▶ **YOUR TASK**
Transcribe word for word each line from the one containing "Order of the" to the final line of the data, both included. Skip the pictures.

======== AVAILABLE DATA

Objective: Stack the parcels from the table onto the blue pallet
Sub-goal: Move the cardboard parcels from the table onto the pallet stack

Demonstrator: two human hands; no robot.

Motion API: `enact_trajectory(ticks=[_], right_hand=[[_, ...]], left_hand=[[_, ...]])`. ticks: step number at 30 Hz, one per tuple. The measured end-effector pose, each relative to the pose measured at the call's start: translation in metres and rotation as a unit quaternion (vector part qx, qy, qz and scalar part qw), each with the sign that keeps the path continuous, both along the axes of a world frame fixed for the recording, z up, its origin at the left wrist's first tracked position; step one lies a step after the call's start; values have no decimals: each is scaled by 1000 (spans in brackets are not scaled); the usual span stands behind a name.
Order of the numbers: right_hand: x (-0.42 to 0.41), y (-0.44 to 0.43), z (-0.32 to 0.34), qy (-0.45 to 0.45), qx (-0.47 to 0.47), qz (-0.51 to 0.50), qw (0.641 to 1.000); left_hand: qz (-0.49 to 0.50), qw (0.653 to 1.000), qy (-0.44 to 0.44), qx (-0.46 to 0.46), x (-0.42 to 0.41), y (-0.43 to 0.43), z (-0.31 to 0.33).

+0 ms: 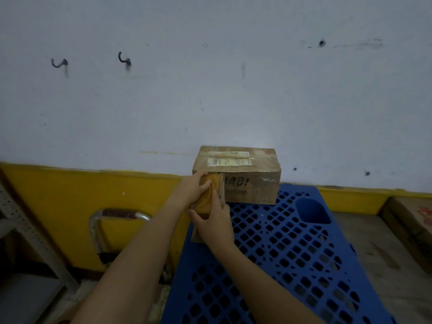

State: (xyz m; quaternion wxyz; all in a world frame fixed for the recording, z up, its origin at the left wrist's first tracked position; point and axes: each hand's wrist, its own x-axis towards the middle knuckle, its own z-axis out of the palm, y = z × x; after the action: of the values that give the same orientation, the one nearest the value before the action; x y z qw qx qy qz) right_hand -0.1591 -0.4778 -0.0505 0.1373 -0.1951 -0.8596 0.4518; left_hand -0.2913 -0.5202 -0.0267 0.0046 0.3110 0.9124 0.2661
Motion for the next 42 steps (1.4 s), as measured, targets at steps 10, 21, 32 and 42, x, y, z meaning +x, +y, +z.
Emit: enact_trajectory(ticks=[10, 21, 32, 42], right_hand=[[3, 17, 3, 24, -63, 28, 997], [0, 23, 0, 13, -45, 36, 998], [-2, 19, -1, 14, -54, 37, 998], [5, 31, 7, 1, 0, 43, 999]], left_hand=[[68, 997, -44, 17, 8, 0, 6], [33, 999, 17, 7, 10, 0, 1], [46, 998, -12, 44, 13, -1, -2], [39, 998, -19, 38, 9, -2, 6]])
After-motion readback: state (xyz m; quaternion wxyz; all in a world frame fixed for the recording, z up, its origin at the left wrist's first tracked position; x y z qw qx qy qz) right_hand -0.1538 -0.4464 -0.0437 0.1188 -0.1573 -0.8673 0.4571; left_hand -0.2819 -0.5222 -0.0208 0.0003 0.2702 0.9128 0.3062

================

▶ **WRITTEN REPLY**
Order of the numbers: right_hand: x (-0.42 to 0.41), y (-0.44 to 0.43), z (-0.32 to 0.34), qy (-0.45 to 0.45), qx (-0.47 to 0.47), qz (-0.51 to 0.50), qw (0.641 to 1.000); left_hand: qz (-0.49 to 0.50), qw (0.653 to 1.000), qy (-0.44 to 0.44), qx (-0.46 to 0.46), x (-0.42 to 0.41), y (-0.43 to 0.43), z (-0.31 to 0.33).

+0 ms: 

State: (xyz m; quaternion wxyz; all in a world frame fixed for the recording, z up, its origin at the left wrist's first tracked position; point and axes: each hand's wrist, its own x-axis towards the middle knuckle, its own z-axis out of the palm, y = z × x; after the action: of the values that give the same orientation, the one nearest the value before the action; x y z qw qx qy qz) right_hand -0.1591 -0.4778 -0.0505 0.1373 -0.1951 -0.8596 0.4518; left_hand -0.2913 -0.5202 -0.0267 0.0046 0.3110 0.9124 0.2661
Motion for the next 42 steps (1.4 s), as measured, targets at steps 10, 21, 32 and 42, x, y, z meaning +x, +y, +z.
Emit: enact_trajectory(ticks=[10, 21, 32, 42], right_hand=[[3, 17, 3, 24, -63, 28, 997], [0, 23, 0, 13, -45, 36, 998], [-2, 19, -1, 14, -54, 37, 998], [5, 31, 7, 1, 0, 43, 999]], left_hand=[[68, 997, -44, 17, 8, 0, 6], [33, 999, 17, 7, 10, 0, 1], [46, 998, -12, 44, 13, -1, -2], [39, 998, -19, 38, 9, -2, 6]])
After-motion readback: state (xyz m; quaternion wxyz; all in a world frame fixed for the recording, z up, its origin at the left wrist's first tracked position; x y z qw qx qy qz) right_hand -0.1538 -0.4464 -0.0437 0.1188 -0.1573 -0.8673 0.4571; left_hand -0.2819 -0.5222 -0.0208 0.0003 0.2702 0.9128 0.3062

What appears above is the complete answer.